Tell how many lines contain the string "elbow" in the material underneath; the reply is that number and no more.

### Data block
- Opening Delimiter -

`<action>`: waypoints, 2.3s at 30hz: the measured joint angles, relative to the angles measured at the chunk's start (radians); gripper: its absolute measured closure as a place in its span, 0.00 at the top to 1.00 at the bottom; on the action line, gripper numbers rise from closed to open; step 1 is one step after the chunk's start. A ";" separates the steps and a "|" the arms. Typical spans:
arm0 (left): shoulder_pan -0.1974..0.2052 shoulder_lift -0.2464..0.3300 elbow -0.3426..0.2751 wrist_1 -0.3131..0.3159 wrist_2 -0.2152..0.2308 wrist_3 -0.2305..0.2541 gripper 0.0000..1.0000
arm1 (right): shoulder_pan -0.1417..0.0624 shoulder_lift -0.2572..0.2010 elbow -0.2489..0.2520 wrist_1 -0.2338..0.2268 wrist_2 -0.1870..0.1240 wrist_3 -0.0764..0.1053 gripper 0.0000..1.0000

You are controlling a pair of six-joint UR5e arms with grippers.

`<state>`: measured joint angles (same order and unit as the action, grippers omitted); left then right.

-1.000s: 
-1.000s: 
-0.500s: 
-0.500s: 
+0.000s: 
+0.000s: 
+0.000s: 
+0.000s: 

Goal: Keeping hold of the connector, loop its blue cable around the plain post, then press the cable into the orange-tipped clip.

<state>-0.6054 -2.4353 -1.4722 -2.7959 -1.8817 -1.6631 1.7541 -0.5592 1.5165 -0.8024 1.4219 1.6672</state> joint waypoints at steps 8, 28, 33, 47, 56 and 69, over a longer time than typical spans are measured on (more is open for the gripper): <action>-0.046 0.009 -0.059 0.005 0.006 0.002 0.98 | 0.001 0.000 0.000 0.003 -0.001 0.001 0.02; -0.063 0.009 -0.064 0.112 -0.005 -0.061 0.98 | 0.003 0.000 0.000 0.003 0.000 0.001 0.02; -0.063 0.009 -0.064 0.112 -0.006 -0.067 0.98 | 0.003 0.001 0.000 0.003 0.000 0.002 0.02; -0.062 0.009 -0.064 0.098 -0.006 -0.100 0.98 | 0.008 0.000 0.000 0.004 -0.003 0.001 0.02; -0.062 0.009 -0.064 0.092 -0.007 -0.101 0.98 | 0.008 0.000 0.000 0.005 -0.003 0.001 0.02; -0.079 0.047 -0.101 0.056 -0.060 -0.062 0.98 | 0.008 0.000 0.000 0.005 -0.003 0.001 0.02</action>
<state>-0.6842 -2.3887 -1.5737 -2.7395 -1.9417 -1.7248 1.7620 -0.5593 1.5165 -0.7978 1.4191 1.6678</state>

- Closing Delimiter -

### Answer area
2